Node bridge limits: it is single-process and in-memory. Restarting it disconnects live Authority and consumer sockets, which then reconnect. It does not support horizontal replicas unless a future deployment adds sticky routing or shared room state.

Requirements:

  • A Cloudflare account with Workers and Durable Objects enabled.
  • wrangler login configured locally or CLOUDFLARE_API_TOKEN configured in CI.
  • Repository dependencies installed with npm ci.

From the repository root:

Terminal window
npm ci
npm --workspace bridge run build
npm --workspace bridge run deploy

The deployed Worker provides both HTTP endpoints and WebSocket endpoints. If your Worker is deployed at https://my-varco-bridge.example.workers.dev, use this WebSocket URL in Home Assistant and consumers:

wss://my-varco-bridge.example.workers.dev

In the Varco integration config flow, replace the default bridge URL with your self-hosted bridge WebSocket URL.

For YAML setup:

varco:
bridge_ws_url: wss://bridge.example.com
webrtc_enabled: true

Restart or reload the integration after changing the bridge URL.

Use the same bridge URL:

const client = createVarcoConsumerClient({
authorityId: "PASTE_AUTHORITY_ID_FROM_HOME_ASSISTANT",
bridgeUrl: "wss://bridge.example.com",
manifest,
});

Set these as bridge environment variables when you need stricter operation:

VariableDefaultWhen to set it
ORIGIN_POLICYpublicSet restricted to require browser origins to match ALLOWED_ORIGINS. Non-browser clients without an Origin header are still allowed.
ALLOWED_ORIGINSunsetExact comma-separated browser origins allowed when ORIGIN_POLICY=restricted or PRESENCE_VISIBILITY=restricted.
PRESENCE_VISIBILITYpublicSet restricted or disabled if Authority online/offline metadata is sensitive.
AUTHORITY_ALLOWLISTunsetComma-separated Authority IDs allowed to register with the bridge. This controls registration only; Home Assistant still enforces permissions.
BRIDGE_MODErelaySet signaling-only only when all consumers can use WebRTC and relay fallback is intentionally disabled.
MAX_SIGNALING_MESSAGES64Per-socket signaling message budget for BRIDGE_MODE=signaling-only.

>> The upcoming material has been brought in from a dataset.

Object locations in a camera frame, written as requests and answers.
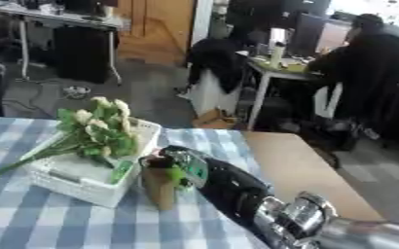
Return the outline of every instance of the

The full endpoint and close-code reference is in Bridge endpoints.

Check health:

Terminal window
curl https://bridge.example.com/health

Check Authority presence after Home Assistant connects:

Terminal window
curl https://bridge.example.com/presence/AUTHORITY_ID

Expected response:

{"online":true}

If presence is false, open the Varco panel in Home Assistant and check the relay status and Home Assistant logs.